Kannammoola is an urban neighborhood of Thiruvananthapuram, Kerala, India. The Aakkulam lake that forms a part of the Kerala backwaters is situated in Kannammoola.

Kannammoola was the birthplace of Chattampi Swamikal, who is considered to be one of the greatest religious scholars and reformer of Kerala. The mortal remains of Velu Thampi Dalawa, who had committed suicide to avoid capture when surrounded by the soldiers of the new Dalawa, were gibbetted by the British at Kannammoola.

Thiruvananthapuram International Airport is located nearby and the closest railway stations are Pettah and Thiruvananthapuram Central.

==Geography==
Kannammoola is on the banks of the Aakkulam Lake. The Amayizhanjan canal, which flows through Kannammoola, forms the lake. Three bridges cross the canal in Kannamoola: the Kakkodu Bridge, the Nellikhuzu Bridge, and the Kannamoola Bridge.

==History==
The suburb was initially owned by a Namboothiri family called Kolloor Athiyara Mathom. It was a stronghold for Nair families before it became a metropolitan suburb.

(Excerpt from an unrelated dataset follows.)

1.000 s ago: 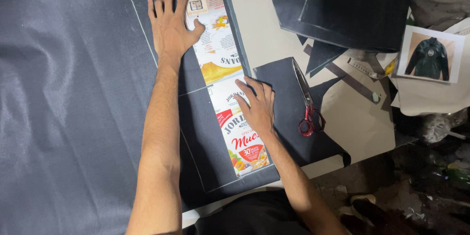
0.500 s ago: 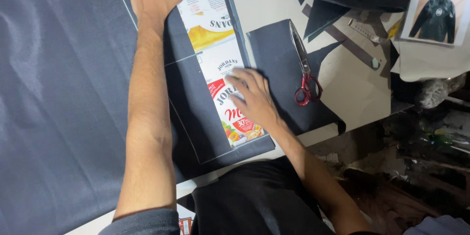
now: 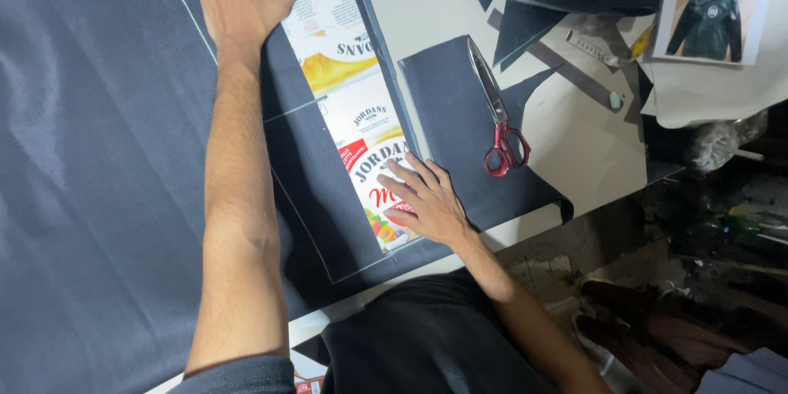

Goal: The person cuts a large piece of dark fabric using shears, following chalk lines and a cereal box template placed on the fabric. The person repeatedly repositions the fabric and template, then cuts along the marked outlines to produce separate fabric pieces.

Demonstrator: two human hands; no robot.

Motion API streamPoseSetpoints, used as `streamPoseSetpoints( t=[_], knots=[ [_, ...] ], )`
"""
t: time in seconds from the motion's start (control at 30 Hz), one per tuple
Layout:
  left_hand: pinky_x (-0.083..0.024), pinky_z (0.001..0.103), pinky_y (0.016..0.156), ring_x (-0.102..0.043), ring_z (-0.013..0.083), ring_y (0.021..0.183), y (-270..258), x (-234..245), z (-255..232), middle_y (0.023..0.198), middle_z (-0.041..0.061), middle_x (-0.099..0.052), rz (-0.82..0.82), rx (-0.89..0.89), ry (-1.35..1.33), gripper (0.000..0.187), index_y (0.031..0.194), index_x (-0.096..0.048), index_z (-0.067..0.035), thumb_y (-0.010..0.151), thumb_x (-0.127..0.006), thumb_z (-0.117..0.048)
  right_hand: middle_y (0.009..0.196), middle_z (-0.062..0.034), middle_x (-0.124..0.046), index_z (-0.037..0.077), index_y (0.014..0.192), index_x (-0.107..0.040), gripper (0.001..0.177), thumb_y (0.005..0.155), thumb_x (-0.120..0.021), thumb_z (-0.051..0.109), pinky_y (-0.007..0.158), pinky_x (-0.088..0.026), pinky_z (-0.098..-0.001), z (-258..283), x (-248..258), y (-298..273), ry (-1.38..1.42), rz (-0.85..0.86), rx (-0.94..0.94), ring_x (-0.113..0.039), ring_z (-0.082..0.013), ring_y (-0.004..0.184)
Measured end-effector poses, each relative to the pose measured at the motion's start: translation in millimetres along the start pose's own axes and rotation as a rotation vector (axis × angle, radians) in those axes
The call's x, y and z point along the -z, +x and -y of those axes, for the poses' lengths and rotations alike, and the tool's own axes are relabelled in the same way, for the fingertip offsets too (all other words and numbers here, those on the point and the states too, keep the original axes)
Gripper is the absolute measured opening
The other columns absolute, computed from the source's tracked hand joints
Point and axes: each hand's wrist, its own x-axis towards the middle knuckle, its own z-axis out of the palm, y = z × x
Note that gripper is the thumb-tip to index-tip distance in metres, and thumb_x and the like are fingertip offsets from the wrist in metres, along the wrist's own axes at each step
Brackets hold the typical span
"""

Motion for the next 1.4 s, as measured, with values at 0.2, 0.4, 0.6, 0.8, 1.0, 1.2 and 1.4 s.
streamPoseSetpoints(
  t=[0.2,0.4,0.6,0.8,1.0,1.2,1.4],
  knots=[
    [-0.018,0.061,0.120,-0.037,0.0414,0.140,2,1,-1,0.141,0.021,-0.050,0.060,0.010,0.027,0.068,0.141,-0.058,-0.010,0.079,-0.067,-0.036,0.155,-0.0041,-0.050,0.024,0.147,-0.056,0.062,0.092,-0.068,0.051,0.122,-0.019,-0.0489,-5,-7,-2,-0.016,-0.002,0.013,-0.033,-0.0284,0.149],
    [-0.014,0.061,0.122,-0.034,0.0413,0.143,1,2,-2,0.146,0.021,-0.047,0.053,0.002,0.036,0.073,0.146,-0.055,-0.012,0.079,-0.065,-0.038,0.154,-0.0035,-0.051,0.023,0.146,-0.057,0.063,0.091,-0.069,0.052,0.122,-0.020,-0.0488,-6,-8,-4,-0.005,-0.009,0.016,-0.034,-0.0278,0.149],
    [-0.012,0.061,0.124,-0.033,0.0354,0.145,7,13,-11,0.146,0.016,-0.047,0.152,0.099,-0.015,0.075,0.153,-0.053,-0.013,0.086,-0.069,-0.041,0.153,-0.0030,-0.052,0.024,0.145,-0.058,0.061,0.090,-0.070,0.050,0.121,-0.020,-0.0487,-2,-2,-1,0.005,-0.008,0.011,-0.035,-0.0276,0.149],
    [-0.011,0.060,0.125,-0.030,0.0343,0.148,9,16,-14,0.151,0.011,-0.046,0.124,0.084,-0.019,0.073,0.153,-0.053,-0.014,0.087,-0.070,-0.040,0.154,-0.0037,-0.051,0.024,0.144,-0.058,0.062,0.089,-0.070,0.050,0.120,-0.020,-0.0487,-3,-3,0,0.016,-0.011,0.008,-0.033,-0.0278,0.149],
    [-0.010,0.063,0.123,-0.028,0.0355,0.149,8,10,-13,0.155,0.011,-0.044,0.127,0.071,-0.013,0.075,0.154,-0.052,-0.011,0.085,-0.067,-0.037,0.153,-0.0035,-0.051,0.023,0.142,-0.059,0.062,0.087,-0.072,0.049,0.119,-0.021,-0.0493,-2,-3,2,0.023,-0.002,0.000,-0.034,-0.0281,0.148],
    [-0.011,0.068,0.122,-0.027,0.0384,0.152,12,8,-9,0.157,0.015,-0.046,0.183,-0.013,0.013,0.076,0.153,-0.050,-0.001,0.088,-0.064,-0.037,0.152,-0.0033,-0.051,0.023,0.141,-0.060,0.058,0.089,-0.073,0.045,0.120,-0.022,-0.0489,4,7,3,0.048,-0.052,0.009,-0.036,-0.0278,0.148],
    [-0.012,0.069,0.121,-0.030,0.0386,0.149,41,23,-5,0.154,0.023,-0.043,0.423,-0.004,0.055,0.102,0.148,-0.048,0.007,0.076,-0.075,-0.061,0.151,-0.0040,-0.051,0.022,0.139,-0.061,0.059,0.085,-0.076,0.041,0.118,-0.025,-0.0498,13,24,9,0.117,-0.031,-0.036,-0.037,-0.0291,0.146]
  ],
)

In 1809, the British sentenced Velu Thampi Dalawa, a former Dewan of Travancore and freedom fighter, to be executed in Kannammoola. However, Dalawa committed suicide at the Mannadi Temple before being arrested. The British brought his body to the west end of a Karanavar's property, and Dalawa was hung on a post on a hill in Kannammoola; the hill was renamed Dalawa Kunnu ().

==Notable residents==
Chattampi Swamikal, one of the scholar-saints of Kerala, was born in of Kannamoola on August 25, 1853. Earlier called Kunjan Pillai, he was a social reformer and a contemporary of Narayana Guru. Swamikal fought against the rigid caste system and social vices and challenged the prevalent value system. In his book Pracheena Malayalam, Swamikal argues that the evil of caste and the superiority claims of the Brahmins are without any logic. He severely criticized the Brahmin domination of that period. He wrote several books on religion and spirituality. Swamikal's meeting with Swami Vivekananda in 1892 was instrumental in bringing about social change in a caste-ridden society. Swamikal entered Samadhi at Panmana, 18 km north of Kollam, in 1924.
==Transportation==
Kannammoola is connected by private and KSRTC buses. The nearest major railway station is Thiruvananthapuram Central. 2 km away is Pettah, a smaller railway station. The nearest airport is Thiruvananthapuram International Airport.